La poliquimioterapia. Suele realizarse durante seis tandas, cada tres o cuatro semanas, con combinaciones de tres fármacos, empezando en el primer mes después de la cirugía. Ha demostrado una gran eficacia tanto en supervivencia como en la prolongación del intervalo libre de enfermedad en mujeres premenopáusicas, sobre todo cuando hay menos de tres ganglios afectados.
La hormonoterapia. Para esta técnica se ha utilizado con grandes resultados el tamoxifeno, un antiestrógeno que ha demostrado su utilidad en mujeres posmenopáusicas con afectación de ganglios axilares.
Efectos secundarios. Los efectos indeseables de la quimioterapia (frecuentes y molestos) son temporales y reversibles cuando se finalizan las tandas de quimioterapia. Las náuseas y los vómitos se controlan con antieméticos; la alopecia (pérdida del cabello) suele revertir totalmente una vez acabado el tratamiento. Los efectos más peligrosos son la posible depresión de la médula ósea, con aparición de bloqueo a la fabricación de glóbulos rojos, leucocitos y plaquetas. Si esos efectos son importantes, obligan a interrumpir el tratamiento y a cambiar de fármacos; para ello, estos tratamientos se realizan en ingresos cortos y con control analítico.
El seguimiento de las pacientes con cáncer de mama es de por vida, no sólo para detectar posibles recidivas, sino porque estas enfermas presentan un riesgo mayor que el resto de mujeres de padecer también cáncer en la otra mama.

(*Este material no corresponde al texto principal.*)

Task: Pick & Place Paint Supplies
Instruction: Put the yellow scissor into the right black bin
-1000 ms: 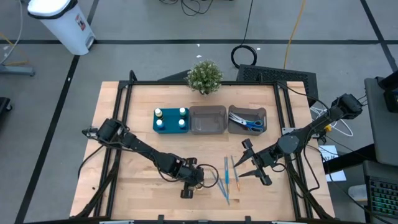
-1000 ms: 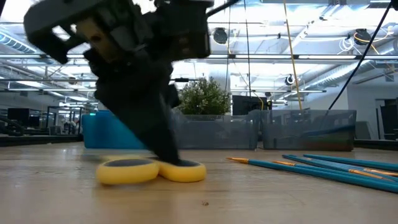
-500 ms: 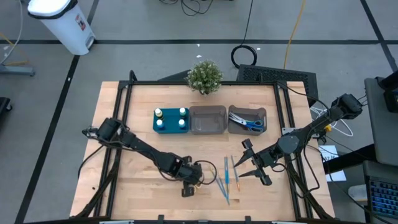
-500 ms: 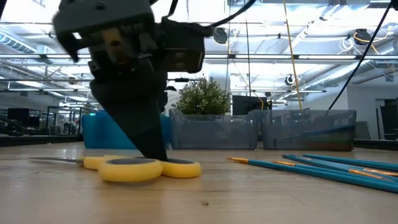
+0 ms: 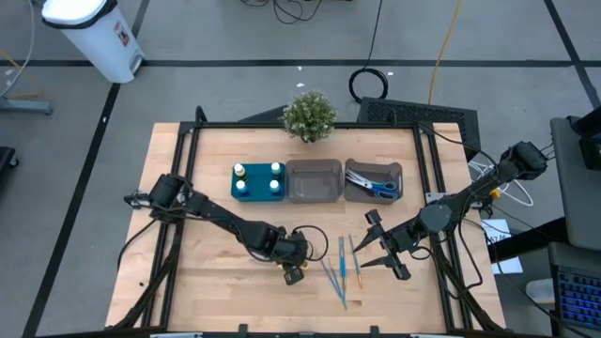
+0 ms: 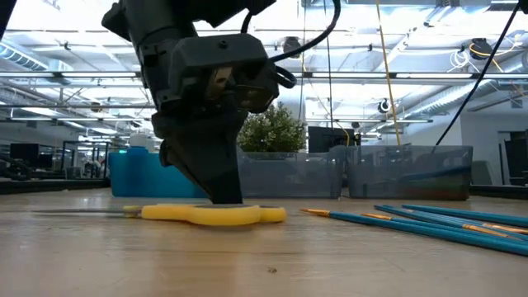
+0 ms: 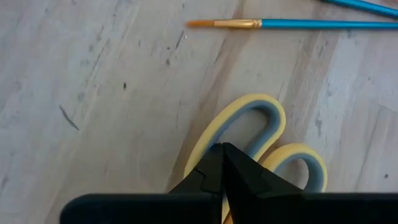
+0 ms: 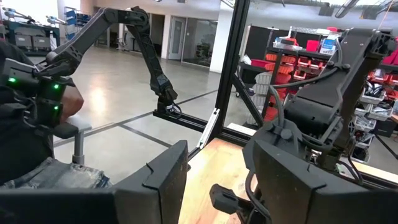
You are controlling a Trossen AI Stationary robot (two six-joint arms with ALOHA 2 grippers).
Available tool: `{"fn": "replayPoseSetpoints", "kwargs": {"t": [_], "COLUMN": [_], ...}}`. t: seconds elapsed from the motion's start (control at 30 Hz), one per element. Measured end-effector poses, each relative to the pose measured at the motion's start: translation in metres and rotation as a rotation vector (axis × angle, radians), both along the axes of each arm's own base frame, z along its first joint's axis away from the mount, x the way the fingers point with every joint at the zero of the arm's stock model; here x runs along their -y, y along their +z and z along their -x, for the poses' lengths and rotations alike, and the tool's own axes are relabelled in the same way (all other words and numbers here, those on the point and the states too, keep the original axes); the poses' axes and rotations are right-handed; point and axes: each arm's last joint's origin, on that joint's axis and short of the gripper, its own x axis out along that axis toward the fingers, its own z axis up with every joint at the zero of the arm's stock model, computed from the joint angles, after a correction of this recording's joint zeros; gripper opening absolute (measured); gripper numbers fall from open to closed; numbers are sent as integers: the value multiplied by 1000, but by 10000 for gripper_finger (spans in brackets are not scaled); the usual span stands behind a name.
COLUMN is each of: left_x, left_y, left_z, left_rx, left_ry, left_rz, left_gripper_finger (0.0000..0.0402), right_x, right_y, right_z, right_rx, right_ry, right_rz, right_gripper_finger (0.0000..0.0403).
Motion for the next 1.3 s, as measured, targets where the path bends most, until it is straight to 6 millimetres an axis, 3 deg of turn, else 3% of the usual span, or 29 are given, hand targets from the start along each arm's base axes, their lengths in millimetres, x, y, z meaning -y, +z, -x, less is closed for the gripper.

De todas formas, los controles van espaciándose a medida que transcurre el tiempo: durante los dos primeros años se realizan cada tres meses, entre el tercero y quinto pasan a ser semestrales y más tarde, aunque el antiguo cáncer se considere potencialmente curado, se debe continuar cada año.

Reconstrucción de la mama

Después de una mastectomía es posible la reconstrucción mamaria mediante una prótesis. Se trata de una opción que se debe ofrecer desde un principio, pues ayuda psicológicamente a superar el trauma de la mastectomía. Sin embargo, es frecuente que las mujeres interesadas al principio rechacen después la reconstrucción. No está claro el momento adecuado para la reconstrucción, pero suele diferir un año o año y medio tras la mastectomía.

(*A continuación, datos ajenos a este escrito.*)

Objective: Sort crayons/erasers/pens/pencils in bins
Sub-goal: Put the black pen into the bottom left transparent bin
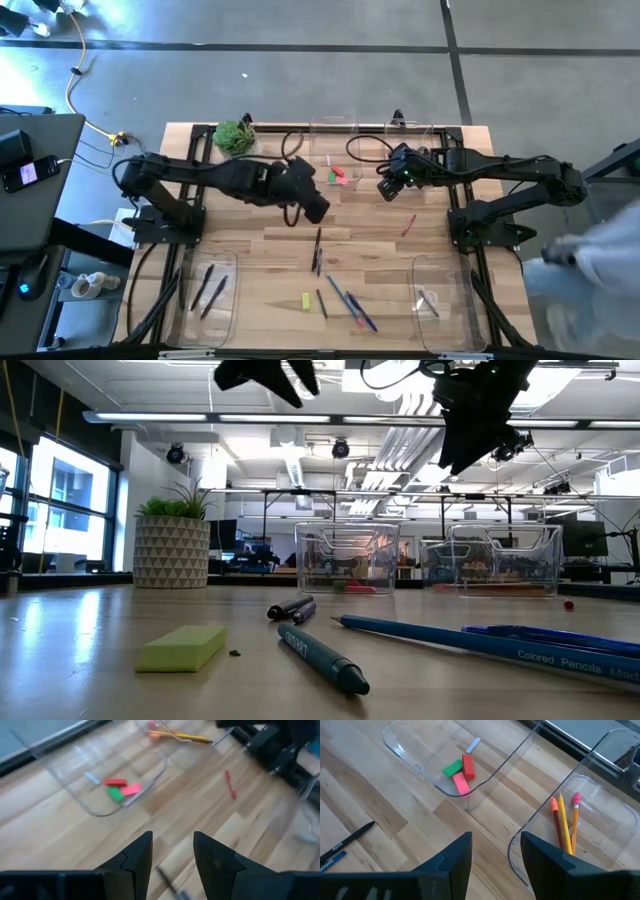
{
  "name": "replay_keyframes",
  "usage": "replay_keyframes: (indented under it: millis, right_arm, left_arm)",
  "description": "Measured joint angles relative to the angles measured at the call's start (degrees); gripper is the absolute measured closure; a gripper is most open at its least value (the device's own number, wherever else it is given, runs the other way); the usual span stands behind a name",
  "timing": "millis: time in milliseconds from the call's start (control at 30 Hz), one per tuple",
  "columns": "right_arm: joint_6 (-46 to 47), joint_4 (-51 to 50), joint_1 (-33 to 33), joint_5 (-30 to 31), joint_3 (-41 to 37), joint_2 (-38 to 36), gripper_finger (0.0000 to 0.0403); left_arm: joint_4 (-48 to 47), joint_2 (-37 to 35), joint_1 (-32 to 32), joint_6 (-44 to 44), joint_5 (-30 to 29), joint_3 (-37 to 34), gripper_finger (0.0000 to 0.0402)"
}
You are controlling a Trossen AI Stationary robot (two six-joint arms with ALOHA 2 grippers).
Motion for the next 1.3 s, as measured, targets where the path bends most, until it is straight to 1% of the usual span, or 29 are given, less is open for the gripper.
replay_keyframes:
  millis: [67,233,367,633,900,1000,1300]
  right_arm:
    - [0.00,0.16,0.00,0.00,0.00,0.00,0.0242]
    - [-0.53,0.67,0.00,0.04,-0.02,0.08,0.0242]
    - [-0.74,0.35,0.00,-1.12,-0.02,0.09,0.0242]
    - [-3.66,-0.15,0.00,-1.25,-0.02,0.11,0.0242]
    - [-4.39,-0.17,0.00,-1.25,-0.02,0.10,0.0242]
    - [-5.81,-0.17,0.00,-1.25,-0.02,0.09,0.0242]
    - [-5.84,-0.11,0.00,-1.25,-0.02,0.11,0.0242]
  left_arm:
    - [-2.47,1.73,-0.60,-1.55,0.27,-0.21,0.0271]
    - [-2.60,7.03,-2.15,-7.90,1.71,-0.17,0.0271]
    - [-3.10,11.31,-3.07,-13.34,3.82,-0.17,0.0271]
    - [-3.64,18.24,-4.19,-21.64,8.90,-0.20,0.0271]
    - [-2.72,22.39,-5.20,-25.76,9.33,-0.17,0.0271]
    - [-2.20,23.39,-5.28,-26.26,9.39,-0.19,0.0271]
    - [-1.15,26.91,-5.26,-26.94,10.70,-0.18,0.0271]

Cáncer de mama y prótesis mamarias

Lo mismo que ocurre con el resto de las mamas, las portadoras de prótesis pueden sufrir cáncer de mama, sobre todo cuando la prótesis se implantó para reconstrucción después de una mastectomía, y no para aumentar el volumen.
Las prótesis mamarias no aumentan el riesgo de cáncer de mama como se temió al principio, tal como han demostrado estudios realizados, aunque dificultan la interpretación de las mamografías y disminuyen su sensibilidad de detección de lesiones pequeñas. Sin embargo, ello no es motivo para no ofrecer la posibilidad de reconstrucción tras una mastectomía.

Prevención

La prevención primaria del cáncer de mama consistiría en realizar determinadas actividades u observar ciertos hábitos de vida que eviten la aparición de la enfermedad. Dado que no se conoce el mecanismo último de la aparición de este cáncer, no se dispone en la actualidad recomendación demostrada alguna.
Se sabe que hay una clara asociación entre obesidad, alimentación rica en grasas y consumo de alcohol, así como la relación con un aumento de los años de vida fértil en la mujer y el embarazo tardío. Sin embargo, todos estos factores se han demostrado poco modificables.
Así pues, las estrategias para disminuir el impacto del cáncer de mama en la población deben pasar por la detección precoz (prevención secundaria) de un cáncer que ya se ha iniciado. Además, el cribado demográfico, es decir, la exploración de todas las mujeres a partir de cierta edad mediante programas masivos es la estrategia que hasta el momento se ha mostrado más eficaz en mejorar la supervivencia global de una población.
Las técnicas de prevención secundaria disponibles en la actualidad son tres: autoexploración mamaria, exploración clínica realizada por personal sanitario entrenado y mamografía, cuya información más detallada se encuentra en los apartados sobre el chequeo general y el chequeo ginecológico de este mismo libro.